_ASSIGNED TASK_:
Write the data out again, character for character, with no images.

_DATA PROVIDED_:
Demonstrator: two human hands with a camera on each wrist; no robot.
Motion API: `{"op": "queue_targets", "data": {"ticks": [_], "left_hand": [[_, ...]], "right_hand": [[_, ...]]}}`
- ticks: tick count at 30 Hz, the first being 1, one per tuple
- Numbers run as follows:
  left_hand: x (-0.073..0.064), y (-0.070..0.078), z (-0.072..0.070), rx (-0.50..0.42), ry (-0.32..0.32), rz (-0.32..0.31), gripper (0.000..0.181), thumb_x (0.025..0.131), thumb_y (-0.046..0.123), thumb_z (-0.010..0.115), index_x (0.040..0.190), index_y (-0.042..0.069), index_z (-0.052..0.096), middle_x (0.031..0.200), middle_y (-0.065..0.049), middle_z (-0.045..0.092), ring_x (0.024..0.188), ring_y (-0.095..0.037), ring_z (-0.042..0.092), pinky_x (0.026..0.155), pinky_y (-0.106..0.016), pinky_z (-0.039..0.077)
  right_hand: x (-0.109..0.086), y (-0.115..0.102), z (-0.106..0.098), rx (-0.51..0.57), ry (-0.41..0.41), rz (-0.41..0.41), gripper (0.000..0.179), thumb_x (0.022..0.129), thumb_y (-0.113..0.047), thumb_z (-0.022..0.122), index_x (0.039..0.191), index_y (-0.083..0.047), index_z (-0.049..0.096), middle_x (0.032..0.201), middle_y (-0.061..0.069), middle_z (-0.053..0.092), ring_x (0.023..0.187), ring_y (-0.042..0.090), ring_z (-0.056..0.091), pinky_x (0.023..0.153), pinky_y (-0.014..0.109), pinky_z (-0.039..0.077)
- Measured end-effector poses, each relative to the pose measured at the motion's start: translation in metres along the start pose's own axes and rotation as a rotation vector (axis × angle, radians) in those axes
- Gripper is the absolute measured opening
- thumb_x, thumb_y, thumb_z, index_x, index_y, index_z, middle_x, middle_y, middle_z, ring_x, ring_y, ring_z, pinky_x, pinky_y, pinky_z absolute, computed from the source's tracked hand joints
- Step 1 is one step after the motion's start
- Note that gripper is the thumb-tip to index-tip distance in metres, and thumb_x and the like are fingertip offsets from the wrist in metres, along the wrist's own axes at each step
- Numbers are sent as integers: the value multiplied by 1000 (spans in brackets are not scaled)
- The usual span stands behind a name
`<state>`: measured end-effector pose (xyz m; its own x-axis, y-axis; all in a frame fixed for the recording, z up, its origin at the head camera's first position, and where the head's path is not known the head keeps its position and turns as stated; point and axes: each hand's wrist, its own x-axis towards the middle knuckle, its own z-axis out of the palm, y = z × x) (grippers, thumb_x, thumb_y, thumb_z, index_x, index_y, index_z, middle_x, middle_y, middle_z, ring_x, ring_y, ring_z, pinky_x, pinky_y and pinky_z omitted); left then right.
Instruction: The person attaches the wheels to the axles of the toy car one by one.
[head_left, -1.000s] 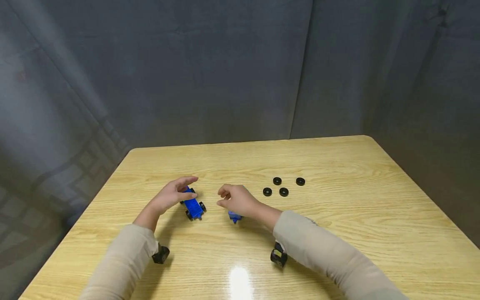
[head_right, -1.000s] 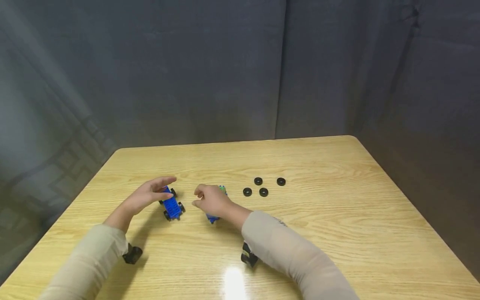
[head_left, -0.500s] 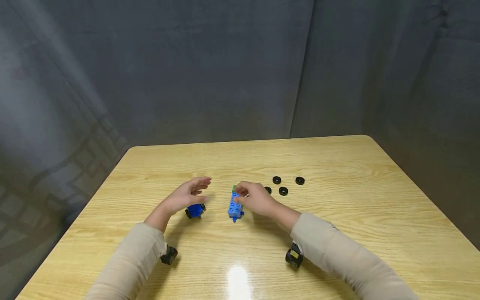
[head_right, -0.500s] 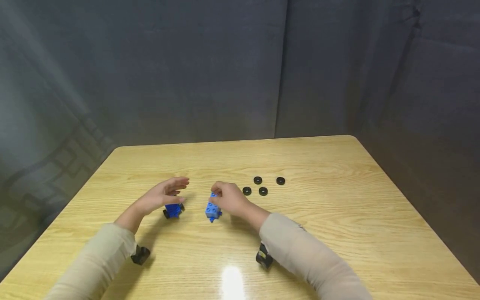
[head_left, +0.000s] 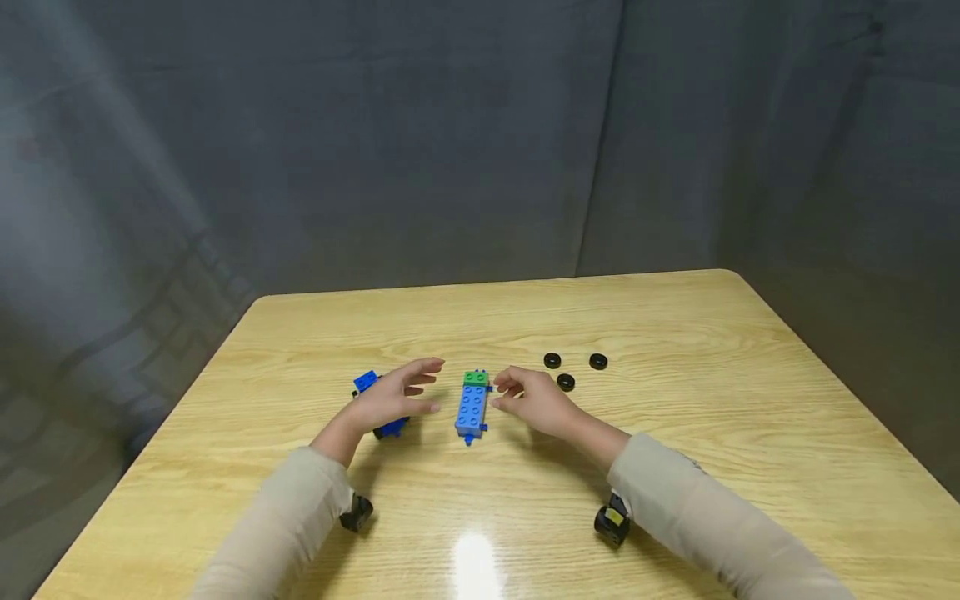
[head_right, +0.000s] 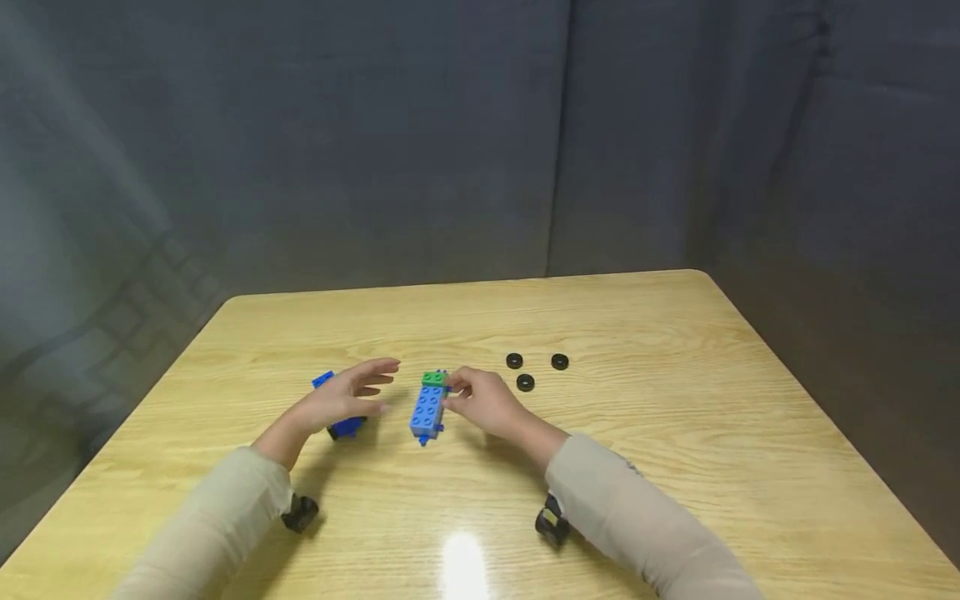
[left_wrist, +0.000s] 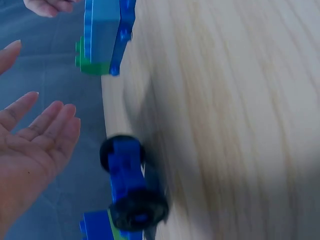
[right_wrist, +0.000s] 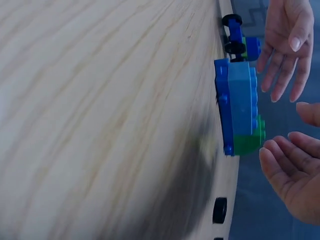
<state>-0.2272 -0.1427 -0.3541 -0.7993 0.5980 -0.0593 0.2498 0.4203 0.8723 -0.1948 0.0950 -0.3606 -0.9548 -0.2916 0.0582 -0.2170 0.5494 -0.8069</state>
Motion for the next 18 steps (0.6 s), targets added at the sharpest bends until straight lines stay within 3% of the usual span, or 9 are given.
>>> {"op": "queue_targets", "data": {"ticks": [8, 18], "left_hand": [[8, -1, 11, 31, -35, 0, 69, 78, 8, 63, 135, 6, 25, 137, -11, 24, 123, -30, 23, 95, -46, 26], [14, -8, 20, 66, -84, -55, 83, 72, 7, 68, 138, 13, 19, 139, -11, 16, 123, -30, 22, 92, -47, 30]], "right_hand": [[-5, 15, -14, -10, -15, 9, 32, 81, -11, 59, 110, 1, 53, 100, 13, 54, 88, 20, 52, 71, 32, 44], [-10, 30, -33, -59, -24, 36, 34, 83, -11, 57, 112, 3, 50, 105, 14, 53, 92, 23, 50, 74, 35, 43]]}}
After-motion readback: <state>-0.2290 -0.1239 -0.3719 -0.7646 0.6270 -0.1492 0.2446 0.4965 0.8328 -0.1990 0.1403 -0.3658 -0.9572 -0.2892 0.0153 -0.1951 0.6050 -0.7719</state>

_TASK OUTPUT_:
Demonstrator: two human hands with a camera on each wrist; no robot.
Motion API: `{"op": "queue_targets", "data": {"ticks": [_], "left_hand": [[_, ...]], "right_hand": [[_, ...]]}}`
- ticks: tick count at 30 Hz, the first being 1, one per tuple
- Numbers run as follows:
  left_hand: x (-0.073..0.064), y (-0.070..0.078), z (-0.072..0.070), rx (-0.50..0.42), ry (-0.32..0.32), rz (-0.32..0.31), gripper (0.000..0.181), thumb_x (0.025..0.131), thumb_y (-0.046..0.123), thumb_z (-0.010..0.115), index_x (0.040..0.190), index_y (-0.042..0.069), index_z (-0.052..0.096), middle_x (0.031..0.200), middle_y (-0.065..0.049), middle_z (-0.045..0.092), ring_x (0.024..0.188), ring_y (-0.095..0.037), ring_z (-0.042..0.092), pinky_x (0.026..0.155), pinky_y (-0.106..0.016), pinky_z (-0.039..0.077)
  right_hand: x (-0.109..0.086), y (-0.115..0.102), z (-0.106..0.098), rx (-0.51..0.57), ry (-0.41..0.41), rz (-0.41..0.41), gripper (0.000..0.179), thumb_x (0.022..0.129), thumb_y (-0.113..0.047), thumb_z (-0.022..0.122), index_x (0.039..0.191), index_y (-0.083..0.047), index_z (-0.049..0.096), middle_x (0.032..0.201), middle_y (-0.061..0.069), middle_z (-0.053..0.092), ring_x (0.023..0.187), ring_y (-0.042..0.090), ring_z (-0.056..0.091), pinky_x (0.023..0.153), pinky_y (-0.014..0.109), pinky_z (-0.039..0.077)
- Measured end-effector poses, each relative to the pose measured at the motion's start: translation in metres along the start pose's own axes and rotation as a rotation vector (axis × angle, radians) in those axes
- Gripper is the absolute measured opening
- thumb_x, thumb_y, thumb_z, index_x, index_y, index_z, middle_x, middle_y, middle_z, ring_x, ring_y, ring_z, pinky_x, pinky_y, pinky_z absolute, computed from the source's tracked hand joints
- Step 1 is one step after the motion's start
- Note that gripper is the thumb-tip to index-tip distance in metres, and thumb_x and the like are fingertip offsets from the wrist in metres, along the wrist's own axes at each step
- Numbers are sent as integers: the value multiplied by 1000 (spans in brackets are not scaled)
- The usual span stands behind a name
`<state>`: measured end-effector pose (xyz m; its own x-axis, y-axis; all in a frame fixed for the recording, z up, its origin at the head camera's first position, and where the head's path is not known the head keeps its position and turns as stated; point and axes: each hand's wrist, its own x-axis towards the middle knuckle, its own z-axis out of the palm, y = z × x) (grippers, thumb_x, thumb_y, thumb_z, index_x, index_y, index_z, middle_x, middle_y, middle_z, ring_x, ring_y, ring_z, pinky_x, pinky_y and pinky_z omitted); left then right.
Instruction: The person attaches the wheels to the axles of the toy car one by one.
[head_left, -1.000s] 
[head_right, -1.000s] 
[head_left, -0.500s] 
[head_right, -0.500s] 
[head_left, +0.000s] 
[head_right, +0.000s] 
[left_wrist, +0.000s] 
[right_wrist, +0.000s] 
<state>-0.2272 -0.1427 -0.3541 -0.7993 0.5980 -0.0593 0.2498 0.4203 0.8723 -0.1948 0.0950 -0.3606 -0.9548 -0.2916 0.0582 -0.2170 0.5494 -0.8069</state>
Motion for the next 18 steps (0.6 s), targets added at the sharpest bends until straight lines stay within 3% of the usual span, or 9 are given.
>>> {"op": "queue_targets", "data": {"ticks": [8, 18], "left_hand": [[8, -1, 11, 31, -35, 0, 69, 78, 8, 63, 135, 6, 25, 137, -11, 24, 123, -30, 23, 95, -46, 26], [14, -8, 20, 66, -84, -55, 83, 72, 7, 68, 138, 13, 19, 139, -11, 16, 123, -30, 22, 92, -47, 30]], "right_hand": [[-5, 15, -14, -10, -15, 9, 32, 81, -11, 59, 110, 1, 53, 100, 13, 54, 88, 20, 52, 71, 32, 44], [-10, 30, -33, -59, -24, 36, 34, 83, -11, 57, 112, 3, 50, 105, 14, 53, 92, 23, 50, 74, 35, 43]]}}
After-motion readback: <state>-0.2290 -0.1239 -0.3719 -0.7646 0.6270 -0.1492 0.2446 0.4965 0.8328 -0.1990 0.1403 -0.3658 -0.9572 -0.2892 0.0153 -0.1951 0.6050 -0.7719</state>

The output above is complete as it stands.